Which is either rude or exactly what we need in this situation.
John doesn't say anything. He turns his head around,
intensely, as if looking for someone. The Sailor repeats the question.
Basically, the man has no nerves.
'Yes, thank you. The usual'.
At which point the clock strikes three, and I start
thinking of Randy who is supposed to be in Bermondsey Street by now. It's a
thought which sticks, like all those thoughts you are not even supposed to have.
In the meantime, John Riley sits at the table opposite ours and looks in our
direction the way you look when you have a story to tell. From two metres off,
I smell shampoo on his hair. If anything, I smell too much of it. For all the
world, it's a Tuesday afternoon like any other.
'John', says Peter and I recognise the jittery
intonation, I recognise the sentiment. I touch his hand, begging him to stop.
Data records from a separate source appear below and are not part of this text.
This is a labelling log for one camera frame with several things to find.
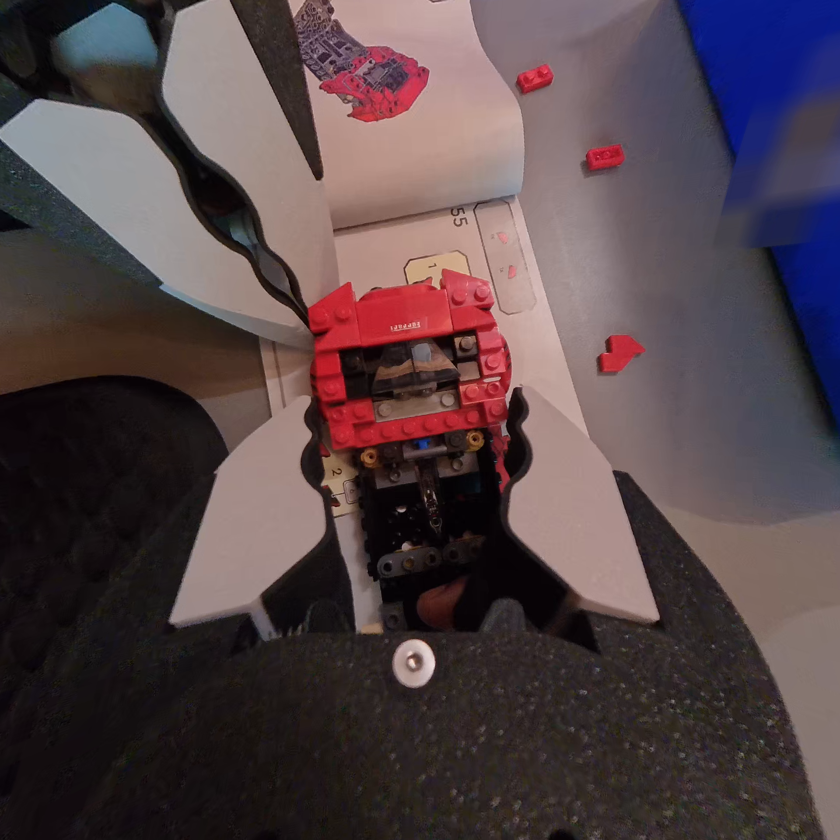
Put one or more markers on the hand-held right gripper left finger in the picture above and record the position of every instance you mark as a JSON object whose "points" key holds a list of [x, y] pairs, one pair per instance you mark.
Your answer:
{"points": [[249, 525]]}

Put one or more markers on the red two-stud lego plate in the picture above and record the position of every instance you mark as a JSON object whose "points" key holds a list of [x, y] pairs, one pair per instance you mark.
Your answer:
{"points": [[605, 157], [535, 79]]}

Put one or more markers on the angled red lego piece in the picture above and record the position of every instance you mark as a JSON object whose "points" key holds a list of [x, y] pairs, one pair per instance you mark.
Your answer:
{"points": [[617, 358]]}

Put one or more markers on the white instruction booklet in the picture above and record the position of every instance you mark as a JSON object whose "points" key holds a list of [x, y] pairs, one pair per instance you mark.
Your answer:
{"points": [[459, 164]]}

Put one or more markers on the blue plastic bin with divider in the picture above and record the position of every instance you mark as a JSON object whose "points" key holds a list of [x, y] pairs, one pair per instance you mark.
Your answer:
{"points": [[754, 33]]}

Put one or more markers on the black honeycomb seat cushion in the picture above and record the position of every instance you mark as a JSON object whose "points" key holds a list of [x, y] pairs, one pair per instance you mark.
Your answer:
{"points": [[98, 492]]}

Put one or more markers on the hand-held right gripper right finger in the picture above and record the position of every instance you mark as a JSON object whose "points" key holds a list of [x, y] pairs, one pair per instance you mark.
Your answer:
{"points": [[577, 525]]}

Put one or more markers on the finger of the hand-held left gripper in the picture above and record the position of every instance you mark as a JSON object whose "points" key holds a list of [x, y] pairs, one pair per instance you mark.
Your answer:
{"points": [[131, 197], [262, 144]]}

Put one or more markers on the red lego car body section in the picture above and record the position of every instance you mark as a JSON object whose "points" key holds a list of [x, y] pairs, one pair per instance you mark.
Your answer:
{"points": [[407, 315]]}

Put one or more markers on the person's right hand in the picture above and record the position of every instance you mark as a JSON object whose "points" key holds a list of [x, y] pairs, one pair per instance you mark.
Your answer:
{"points": [[446, 604]]}
In fact, I'm thinking of calling Randy and telling him there may have been a
terrible mistake.
We are looking at John, three pairs of lips disfigured
by something quiet and tragic and obvious. A slow dirge in the distance could
prove fatal, but in the meantime we are improvising, we are playing along. Two
days ago, when John dropped in here on the way to the hospital, he just sat
there at the table opposite ours and we talked about the bad sides of Spanish
cuisine. Now it’s the silence and it's past three in the afternoon and we can't
even resume the conversation we were having five minutes ago.
'Can I have cognac?' says John.
'I thought you said the usual', says the Sailor,
looking not in the least confused.
'Yes. But can I have cognac?'
'Certainly', says the Sailor and removes the glass
from the table.
'Hey, could we have cognac too?' I ask. Peter and
Collum are looking at me and I know full well none of us have drunk cognac in
years.
John takes a sip and says nothing. The vague promise
of a story gives way to the bittersweet taste I recollect from the day when
Connie said she had a splitting headache that only a glass of Courvoisier could
cure. This was the first day of our honeymoon. It's bizarre how you always
remember the time and the place where you drank cognac.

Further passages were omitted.